[What is being asked]: A verbatim reproduction of the lines below, from the line containing "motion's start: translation" through the line containing "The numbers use", both ends included, is the whole required output.

- - - - - - -

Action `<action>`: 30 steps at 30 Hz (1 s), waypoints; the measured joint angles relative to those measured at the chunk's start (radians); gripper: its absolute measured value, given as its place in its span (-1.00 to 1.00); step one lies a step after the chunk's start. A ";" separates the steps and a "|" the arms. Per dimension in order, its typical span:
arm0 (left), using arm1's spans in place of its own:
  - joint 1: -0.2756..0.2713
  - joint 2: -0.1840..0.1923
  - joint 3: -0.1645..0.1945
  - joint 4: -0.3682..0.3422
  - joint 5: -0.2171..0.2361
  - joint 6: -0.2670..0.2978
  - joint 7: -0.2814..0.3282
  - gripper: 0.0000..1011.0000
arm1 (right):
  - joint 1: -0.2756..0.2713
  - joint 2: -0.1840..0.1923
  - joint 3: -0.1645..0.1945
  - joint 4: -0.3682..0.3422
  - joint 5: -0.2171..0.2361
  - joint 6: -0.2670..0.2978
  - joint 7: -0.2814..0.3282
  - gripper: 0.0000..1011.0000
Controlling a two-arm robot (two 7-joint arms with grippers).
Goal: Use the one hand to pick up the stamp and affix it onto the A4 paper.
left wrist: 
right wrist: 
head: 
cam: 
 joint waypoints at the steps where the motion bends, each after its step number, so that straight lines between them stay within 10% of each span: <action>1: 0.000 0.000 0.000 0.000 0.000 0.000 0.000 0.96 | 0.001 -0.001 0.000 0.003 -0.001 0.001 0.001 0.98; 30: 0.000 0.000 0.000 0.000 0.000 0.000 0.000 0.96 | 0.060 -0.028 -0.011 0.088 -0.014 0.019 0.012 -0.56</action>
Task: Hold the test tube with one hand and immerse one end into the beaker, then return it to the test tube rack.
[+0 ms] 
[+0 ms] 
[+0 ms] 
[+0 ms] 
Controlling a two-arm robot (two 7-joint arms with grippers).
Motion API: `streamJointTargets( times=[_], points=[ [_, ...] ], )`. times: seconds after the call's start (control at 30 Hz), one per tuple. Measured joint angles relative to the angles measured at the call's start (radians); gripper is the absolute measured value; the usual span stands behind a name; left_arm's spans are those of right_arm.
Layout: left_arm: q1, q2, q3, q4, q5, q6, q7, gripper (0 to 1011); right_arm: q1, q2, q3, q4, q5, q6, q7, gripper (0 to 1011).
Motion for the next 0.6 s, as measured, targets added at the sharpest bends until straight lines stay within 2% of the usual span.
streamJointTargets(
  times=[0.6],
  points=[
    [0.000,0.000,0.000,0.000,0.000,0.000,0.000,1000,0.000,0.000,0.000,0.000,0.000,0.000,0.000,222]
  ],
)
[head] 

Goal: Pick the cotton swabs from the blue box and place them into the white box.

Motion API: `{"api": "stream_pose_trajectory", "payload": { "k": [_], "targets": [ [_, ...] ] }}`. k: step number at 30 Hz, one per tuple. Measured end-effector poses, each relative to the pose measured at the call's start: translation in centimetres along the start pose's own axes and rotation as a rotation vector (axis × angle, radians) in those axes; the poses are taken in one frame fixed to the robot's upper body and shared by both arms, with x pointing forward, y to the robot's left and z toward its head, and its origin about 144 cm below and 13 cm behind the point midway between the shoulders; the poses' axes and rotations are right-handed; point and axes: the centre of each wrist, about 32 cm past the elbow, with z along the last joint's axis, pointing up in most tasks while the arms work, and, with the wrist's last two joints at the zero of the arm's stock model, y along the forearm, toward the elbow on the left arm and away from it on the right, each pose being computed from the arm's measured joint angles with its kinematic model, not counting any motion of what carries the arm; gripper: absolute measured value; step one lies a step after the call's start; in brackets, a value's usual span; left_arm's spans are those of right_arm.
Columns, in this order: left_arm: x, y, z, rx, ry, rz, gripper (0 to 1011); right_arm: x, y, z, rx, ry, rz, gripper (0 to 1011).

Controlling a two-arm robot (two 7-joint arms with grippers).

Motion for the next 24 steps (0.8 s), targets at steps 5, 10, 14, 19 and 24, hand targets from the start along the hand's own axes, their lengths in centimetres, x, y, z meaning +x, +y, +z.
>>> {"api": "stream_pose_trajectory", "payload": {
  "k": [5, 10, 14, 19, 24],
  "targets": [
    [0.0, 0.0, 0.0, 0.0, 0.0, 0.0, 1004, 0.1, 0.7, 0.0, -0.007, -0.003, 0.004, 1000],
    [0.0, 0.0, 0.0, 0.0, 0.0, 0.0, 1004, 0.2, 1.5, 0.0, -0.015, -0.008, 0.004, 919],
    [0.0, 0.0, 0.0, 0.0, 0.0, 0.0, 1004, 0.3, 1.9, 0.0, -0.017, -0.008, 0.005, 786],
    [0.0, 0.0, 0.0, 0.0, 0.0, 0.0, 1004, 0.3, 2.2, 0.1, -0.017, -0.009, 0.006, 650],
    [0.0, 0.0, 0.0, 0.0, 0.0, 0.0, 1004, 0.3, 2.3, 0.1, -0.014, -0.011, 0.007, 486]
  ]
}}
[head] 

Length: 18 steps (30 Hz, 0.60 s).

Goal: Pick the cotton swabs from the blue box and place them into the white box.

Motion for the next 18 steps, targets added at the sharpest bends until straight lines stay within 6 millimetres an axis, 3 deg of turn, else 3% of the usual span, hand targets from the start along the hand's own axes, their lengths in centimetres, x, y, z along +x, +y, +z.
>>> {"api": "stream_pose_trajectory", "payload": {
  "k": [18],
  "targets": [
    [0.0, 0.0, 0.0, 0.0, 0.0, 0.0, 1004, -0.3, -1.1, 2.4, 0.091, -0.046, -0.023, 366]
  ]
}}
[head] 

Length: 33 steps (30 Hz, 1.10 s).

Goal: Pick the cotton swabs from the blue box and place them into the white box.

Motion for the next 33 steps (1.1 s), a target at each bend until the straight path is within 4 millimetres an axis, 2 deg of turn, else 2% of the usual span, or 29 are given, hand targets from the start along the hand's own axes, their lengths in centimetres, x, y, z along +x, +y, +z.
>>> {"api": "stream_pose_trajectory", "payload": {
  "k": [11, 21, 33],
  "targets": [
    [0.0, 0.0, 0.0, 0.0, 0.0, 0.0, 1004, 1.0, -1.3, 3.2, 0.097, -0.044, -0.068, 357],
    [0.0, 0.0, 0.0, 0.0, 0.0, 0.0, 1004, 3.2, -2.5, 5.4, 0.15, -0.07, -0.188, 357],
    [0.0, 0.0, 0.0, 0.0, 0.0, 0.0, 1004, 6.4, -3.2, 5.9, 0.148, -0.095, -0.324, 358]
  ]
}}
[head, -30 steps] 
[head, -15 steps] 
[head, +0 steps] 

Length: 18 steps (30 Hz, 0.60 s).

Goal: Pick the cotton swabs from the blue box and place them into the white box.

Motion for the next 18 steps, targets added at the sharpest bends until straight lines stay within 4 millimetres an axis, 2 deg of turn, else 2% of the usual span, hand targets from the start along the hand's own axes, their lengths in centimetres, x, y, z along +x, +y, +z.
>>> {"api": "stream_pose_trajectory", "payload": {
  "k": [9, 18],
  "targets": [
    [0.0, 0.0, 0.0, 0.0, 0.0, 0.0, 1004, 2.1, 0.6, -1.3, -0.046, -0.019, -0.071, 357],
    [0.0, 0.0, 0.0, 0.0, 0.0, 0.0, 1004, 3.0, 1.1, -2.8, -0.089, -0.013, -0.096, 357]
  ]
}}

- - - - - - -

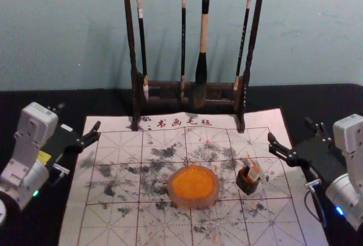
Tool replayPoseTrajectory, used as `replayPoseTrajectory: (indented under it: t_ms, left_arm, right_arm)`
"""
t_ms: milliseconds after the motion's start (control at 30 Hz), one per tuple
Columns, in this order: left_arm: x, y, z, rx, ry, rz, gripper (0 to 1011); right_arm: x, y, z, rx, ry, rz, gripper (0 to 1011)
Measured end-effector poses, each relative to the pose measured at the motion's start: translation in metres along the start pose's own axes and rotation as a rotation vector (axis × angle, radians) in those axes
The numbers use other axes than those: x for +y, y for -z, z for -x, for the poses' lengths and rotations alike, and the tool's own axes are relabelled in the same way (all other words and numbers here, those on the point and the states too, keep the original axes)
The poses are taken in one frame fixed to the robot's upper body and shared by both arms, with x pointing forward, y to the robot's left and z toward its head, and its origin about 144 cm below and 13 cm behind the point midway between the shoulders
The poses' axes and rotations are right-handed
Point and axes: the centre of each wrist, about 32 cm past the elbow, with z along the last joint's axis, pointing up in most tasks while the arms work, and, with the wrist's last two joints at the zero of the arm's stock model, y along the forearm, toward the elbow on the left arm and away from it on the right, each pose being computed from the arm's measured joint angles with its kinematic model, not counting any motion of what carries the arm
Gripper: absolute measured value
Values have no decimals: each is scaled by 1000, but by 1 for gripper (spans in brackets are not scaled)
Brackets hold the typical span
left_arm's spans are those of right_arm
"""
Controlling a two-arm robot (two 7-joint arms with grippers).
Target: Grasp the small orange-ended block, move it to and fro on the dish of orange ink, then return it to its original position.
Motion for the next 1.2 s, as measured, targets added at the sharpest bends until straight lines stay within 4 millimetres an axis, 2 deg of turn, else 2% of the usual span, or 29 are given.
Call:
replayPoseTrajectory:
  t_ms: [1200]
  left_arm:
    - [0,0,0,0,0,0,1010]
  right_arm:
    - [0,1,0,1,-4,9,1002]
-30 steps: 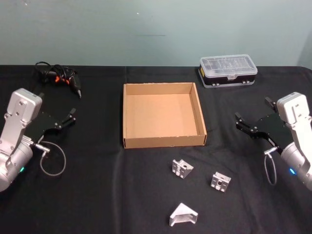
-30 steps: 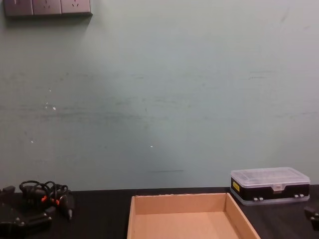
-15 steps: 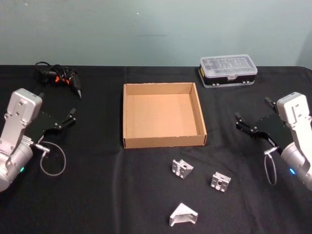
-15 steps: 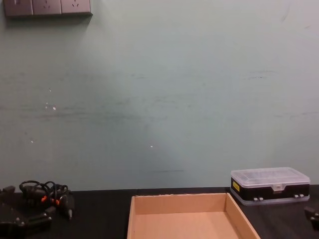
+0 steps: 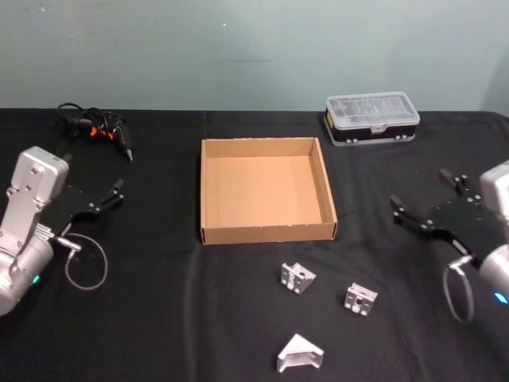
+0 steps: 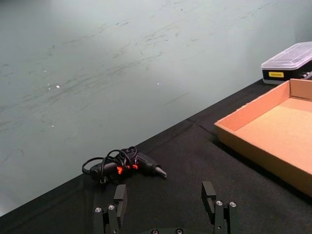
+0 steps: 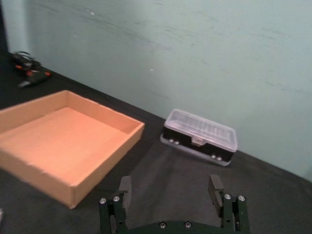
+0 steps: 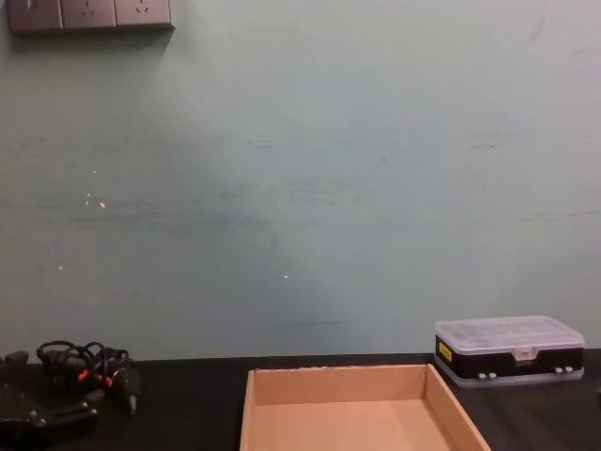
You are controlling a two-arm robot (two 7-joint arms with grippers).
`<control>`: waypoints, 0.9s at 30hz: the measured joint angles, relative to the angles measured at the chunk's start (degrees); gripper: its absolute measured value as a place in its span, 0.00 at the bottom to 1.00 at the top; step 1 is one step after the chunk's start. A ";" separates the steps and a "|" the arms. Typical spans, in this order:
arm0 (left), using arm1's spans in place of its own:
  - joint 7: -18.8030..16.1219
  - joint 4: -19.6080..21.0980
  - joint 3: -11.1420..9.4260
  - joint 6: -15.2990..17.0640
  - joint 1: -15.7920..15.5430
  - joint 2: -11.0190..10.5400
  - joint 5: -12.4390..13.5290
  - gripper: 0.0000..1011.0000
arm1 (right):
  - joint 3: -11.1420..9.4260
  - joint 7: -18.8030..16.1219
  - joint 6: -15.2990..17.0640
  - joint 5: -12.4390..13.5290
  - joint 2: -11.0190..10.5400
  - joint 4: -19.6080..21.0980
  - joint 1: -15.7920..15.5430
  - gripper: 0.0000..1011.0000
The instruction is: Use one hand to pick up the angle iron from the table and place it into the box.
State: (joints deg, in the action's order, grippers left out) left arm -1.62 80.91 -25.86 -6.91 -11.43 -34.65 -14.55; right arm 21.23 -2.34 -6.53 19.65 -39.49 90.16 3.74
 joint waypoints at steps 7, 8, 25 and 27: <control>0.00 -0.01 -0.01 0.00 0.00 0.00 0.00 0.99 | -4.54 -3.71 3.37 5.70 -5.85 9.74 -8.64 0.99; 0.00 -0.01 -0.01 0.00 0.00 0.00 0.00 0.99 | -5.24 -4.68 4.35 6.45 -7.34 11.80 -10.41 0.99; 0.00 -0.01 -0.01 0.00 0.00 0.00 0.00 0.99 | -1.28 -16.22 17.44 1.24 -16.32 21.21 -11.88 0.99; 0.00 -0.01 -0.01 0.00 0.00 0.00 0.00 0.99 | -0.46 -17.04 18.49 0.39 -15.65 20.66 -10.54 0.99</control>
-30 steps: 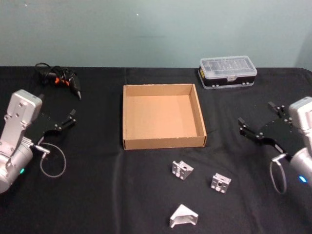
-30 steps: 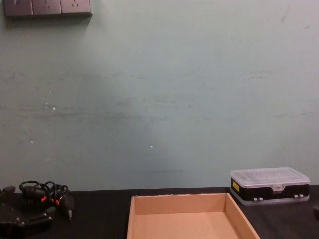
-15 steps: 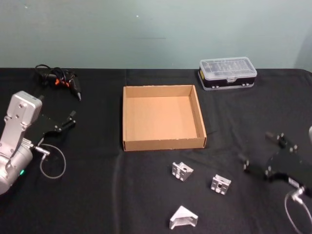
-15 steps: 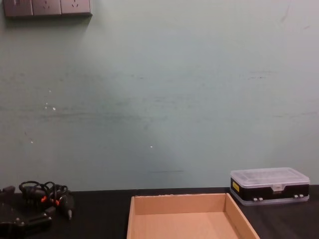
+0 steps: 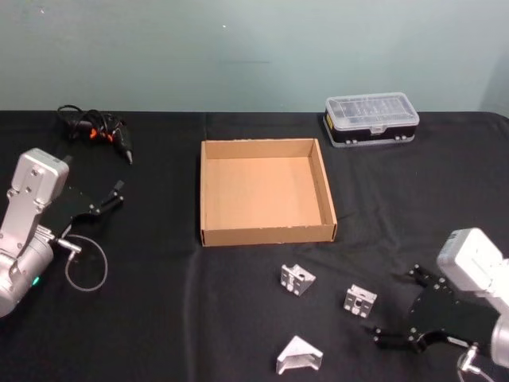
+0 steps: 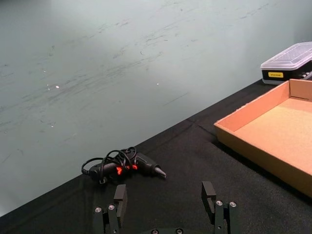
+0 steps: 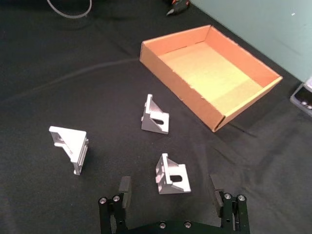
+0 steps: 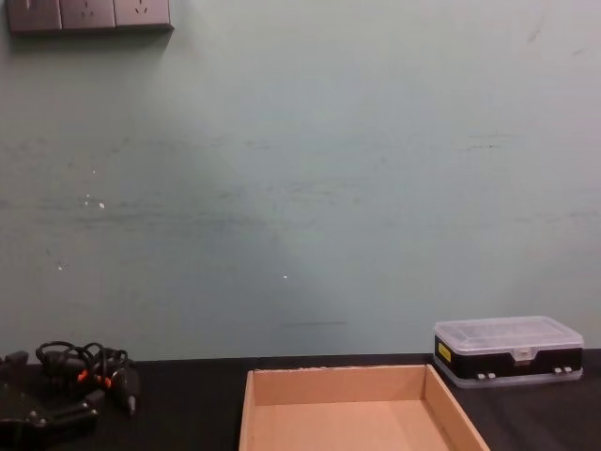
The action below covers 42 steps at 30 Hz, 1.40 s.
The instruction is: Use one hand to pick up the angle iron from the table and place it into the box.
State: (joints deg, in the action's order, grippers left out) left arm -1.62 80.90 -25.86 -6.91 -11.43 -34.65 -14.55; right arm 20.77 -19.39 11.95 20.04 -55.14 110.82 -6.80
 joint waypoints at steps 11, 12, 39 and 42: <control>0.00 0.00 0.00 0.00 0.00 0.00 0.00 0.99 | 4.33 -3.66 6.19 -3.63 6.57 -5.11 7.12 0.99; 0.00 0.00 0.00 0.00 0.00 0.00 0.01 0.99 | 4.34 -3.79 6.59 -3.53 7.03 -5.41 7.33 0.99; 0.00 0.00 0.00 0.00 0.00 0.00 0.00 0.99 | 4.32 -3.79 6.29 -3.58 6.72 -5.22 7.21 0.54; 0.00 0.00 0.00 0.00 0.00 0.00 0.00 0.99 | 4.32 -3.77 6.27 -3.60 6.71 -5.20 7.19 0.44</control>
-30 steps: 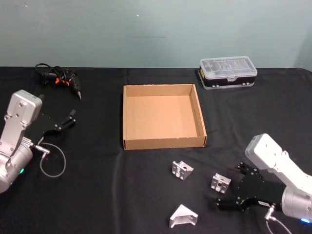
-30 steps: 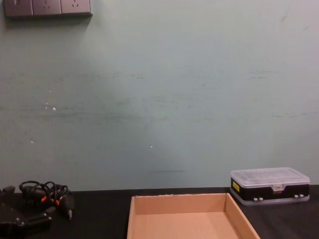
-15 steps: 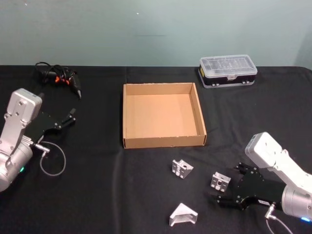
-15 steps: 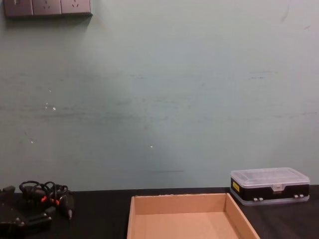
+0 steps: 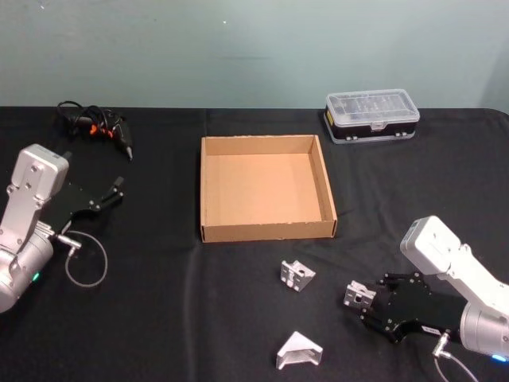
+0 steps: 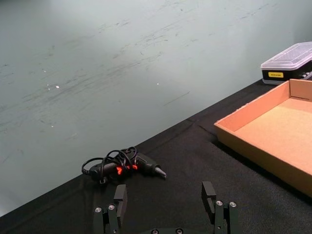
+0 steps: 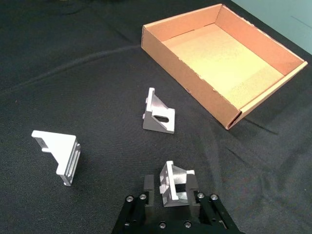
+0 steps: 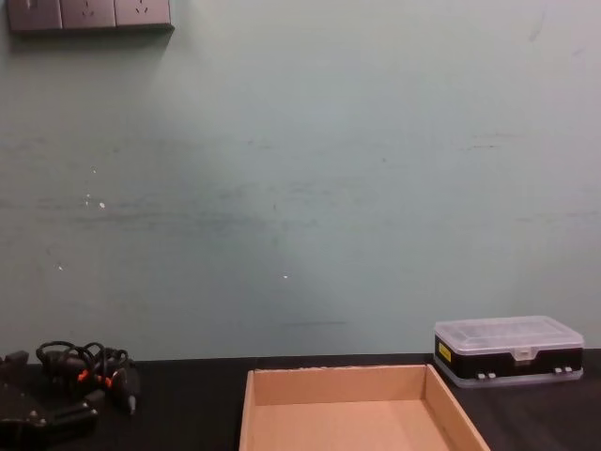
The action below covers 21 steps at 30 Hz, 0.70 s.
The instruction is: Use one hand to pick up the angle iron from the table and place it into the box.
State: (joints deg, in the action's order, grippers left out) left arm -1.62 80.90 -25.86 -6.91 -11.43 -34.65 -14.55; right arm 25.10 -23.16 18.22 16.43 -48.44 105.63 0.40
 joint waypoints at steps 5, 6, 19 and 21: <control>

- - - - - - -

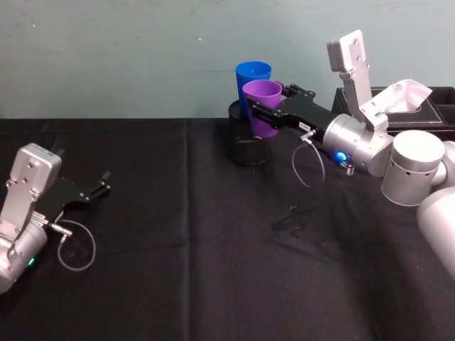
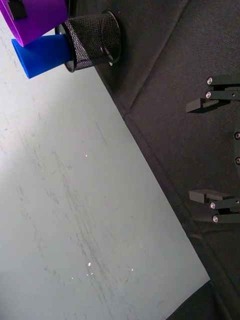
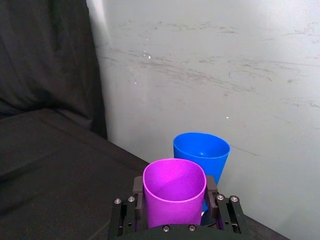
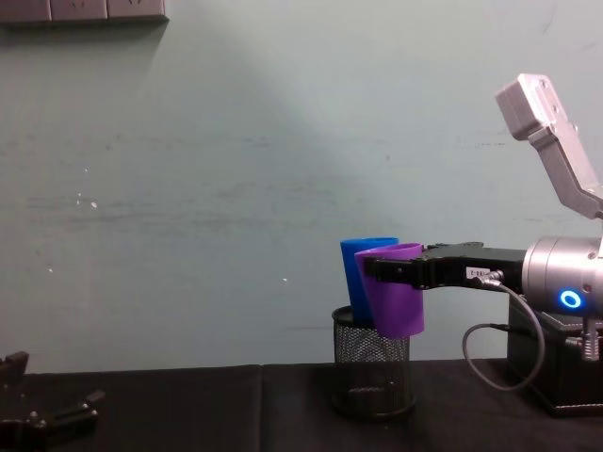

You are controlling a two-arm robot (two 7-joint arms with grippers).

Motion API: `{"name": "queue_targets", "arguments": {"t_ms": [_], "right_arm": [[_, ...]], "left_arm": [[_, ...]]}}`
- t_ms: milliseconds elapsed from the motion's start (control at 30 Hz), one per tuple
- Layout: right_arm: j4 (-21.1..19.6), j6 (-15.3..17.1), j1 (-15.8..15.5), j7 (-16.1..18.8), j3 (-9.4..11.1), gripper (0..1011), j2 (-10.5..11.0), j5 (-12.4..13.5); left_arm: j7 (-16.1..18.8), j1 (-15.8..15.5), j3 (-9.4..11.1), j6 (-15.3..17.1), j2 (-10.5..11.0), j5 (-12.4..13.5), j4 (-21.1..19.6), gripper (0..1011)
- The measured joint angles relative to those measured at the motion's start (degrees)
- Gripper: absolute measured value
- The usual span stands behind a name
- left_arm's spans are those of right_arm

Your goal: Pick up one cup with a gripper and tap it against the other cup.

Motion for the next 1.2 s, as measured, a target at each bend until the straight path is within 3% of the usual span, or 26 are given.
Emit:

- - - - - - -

[Your response]:
Measured end-effector poses, each relative to the pose measured at the motion's start: translation in metres along the start pose's own axes and rotation as a rotation vector (axis × angle, radians) in those axes
The numbers use other axes than those: x for +y, y for -z, z for -x, for the poses' lengths and rotations alike, and the tool's own axes are relabelled in the same way (all other words and numbers here, those on the point and the states too, keep the original axes)

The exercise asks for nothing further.